Bracke: “The response to food is very personal. It depends on your DNA, on your lifestyle, on your microbiome. Two people can eat the same thing and one person can have a glucose spike and the other can’t. If you know what’s happening with you, you can start steering a lot on those things that don’t give you a peak. With a stable blood sugar level, the risk of weight gain is lower and there is less chance of insulin resistance.”

Clear is two years old and has 1500 paying customers. The group of participants is diverse. About a third use Clear because they are overweight, have diabetes, hormone fluctuations or other complaints. According to Bracke, the service is an important form of patient empowerment. “We hear from users that it helps them see what’s happening in their bodies, that it encourages them to do better tomorrow. Diabetics also feel more empowered to manage their own disease.” About three percent of users show a glucose pattern that points to prediabetes. They can then enter into a conversation with a doctor with data about their own body.

The startup has great ambitions: to help millions of people eat better and healthier. But how does Clear want to reach people with a lower socio-economic status, someone in the audience asks. Bracke: “It is important that Clear is also reimbursed by the insurer, so that it becomes accessible to everyone.”

Daan Dohmen: digital care = care

If it is up to Daan Dohmen, digital care will simply become care and smart and simple technology will become an ordinary part of the care process. Dohmen is P Professor Digital Transformation in Healthcare at the Open University and CEO at lusci. His company developed the Home Measurement app, with which patients can be guided by doctors in their own living environment. If a home measurement deviates, they can immediately contact the doctor.

“In the past year we have experienced more than 20 million registrations,” says Dohmen. These many home measurements give healthcare a new front door. Here in the Netherlands it is Thuisarts.nl a well-known example. In England, the digital GP Babylon even got a license. 50 percent of first contacts go digital.

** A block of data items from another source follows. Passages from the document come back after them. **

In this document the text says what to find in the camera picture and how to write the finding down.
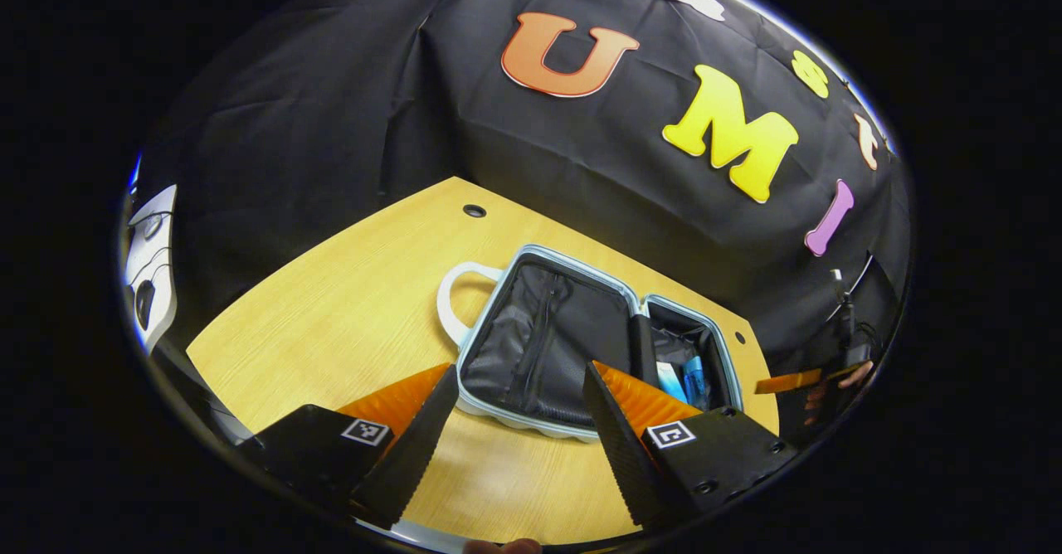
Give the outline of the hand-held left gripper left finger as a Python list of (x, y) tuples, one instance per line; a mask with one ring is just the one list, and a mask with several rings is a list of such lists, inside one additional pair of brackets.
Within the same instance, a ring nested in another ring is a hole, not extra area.
[(418, 489), (457, 396), (444, 362), (337, 410), (295, 408), (236, 451), (318, 508), (387, 530)]

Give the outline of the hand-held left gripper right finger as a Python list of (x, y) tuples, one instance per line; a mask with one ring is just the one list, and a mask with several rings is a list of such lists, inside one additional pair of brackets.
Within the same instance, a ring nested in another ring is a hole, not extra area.
[(582, 394), (627, 512), (645, 530), (716, 513), (799, 454), (738, 408), (688, 406), (603, 362), (587, 364)]

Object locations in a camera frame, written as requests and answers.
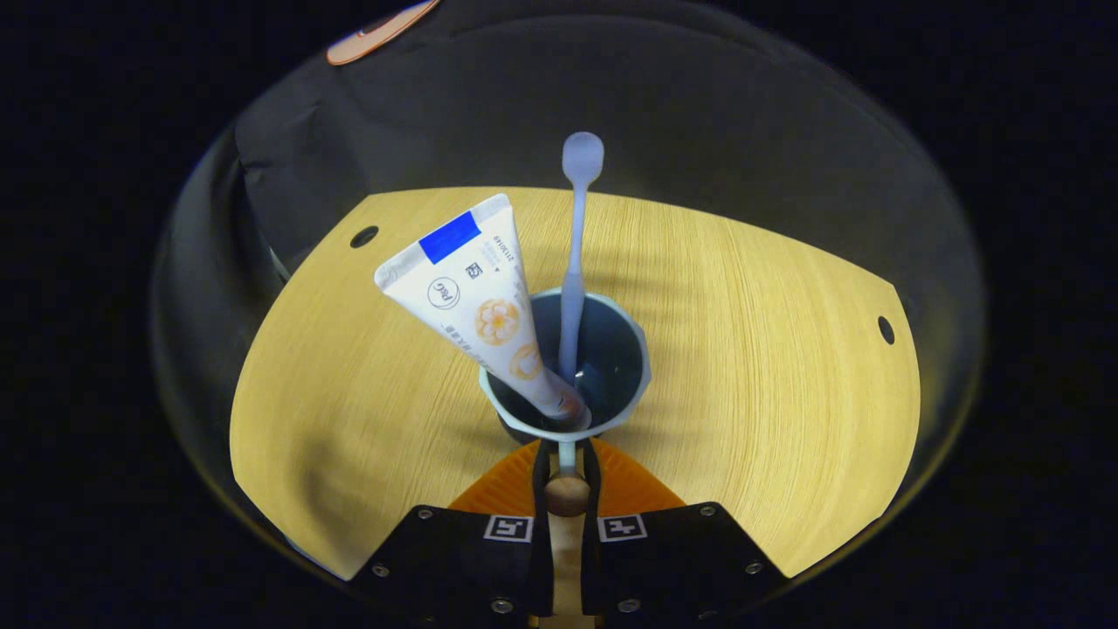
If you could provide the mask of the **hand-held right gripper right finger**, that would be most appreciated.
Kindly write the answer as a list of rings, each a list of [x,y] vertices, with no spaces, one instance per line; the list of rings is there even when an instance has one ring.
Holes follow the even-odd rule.
[[[790,590],[716,501],[686,504],[619,447],[584,447],[582,612],[600,626],[733,626]]]

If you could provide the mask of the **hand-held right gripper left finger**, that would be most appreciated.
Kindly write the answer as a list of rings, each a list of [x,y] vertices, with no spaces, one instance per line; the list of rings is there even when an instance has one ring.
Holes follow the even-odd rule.
[[[533,626],[550,616],[549,454],[536,439],[451,505],[409,509],[352,578],[350,594],[394,626]]]

By using data smartly, fewer workers are needed. Thanks to the Corona Check App of the OLVG, developed at lightning speed by Luscii before the first corona wave, people with minor complaints were able to practice self-management. As a result, regular care was much less burdened. “Instead of 50, only 8 corona doctors were needed in the OLVG,” says Dohmen.

Thanks to Home Measurement, there is also increasing collaboration in care networks of general practitioners, home care and hospitals. The teenurse plays an important role in this: they support the patient by telephone in self-care, for example during home admissions. “This allows people to go home earlier after an IC visit or surgery.”

Dohmen’s goal is to make digital healthcare as simple as possible. “Ultimately, we want to set up a kind of Appstore where doctors can share their programs with each other. For example, doctors in Ghana use programs for women with gestational hypertension that were developed in Utrecht.”

Daan Dohmen wrote the book with Joris Janssen and a few special forces operators green on (in Dutch). Green on is a radically new way of working that enables small teams to make big changes.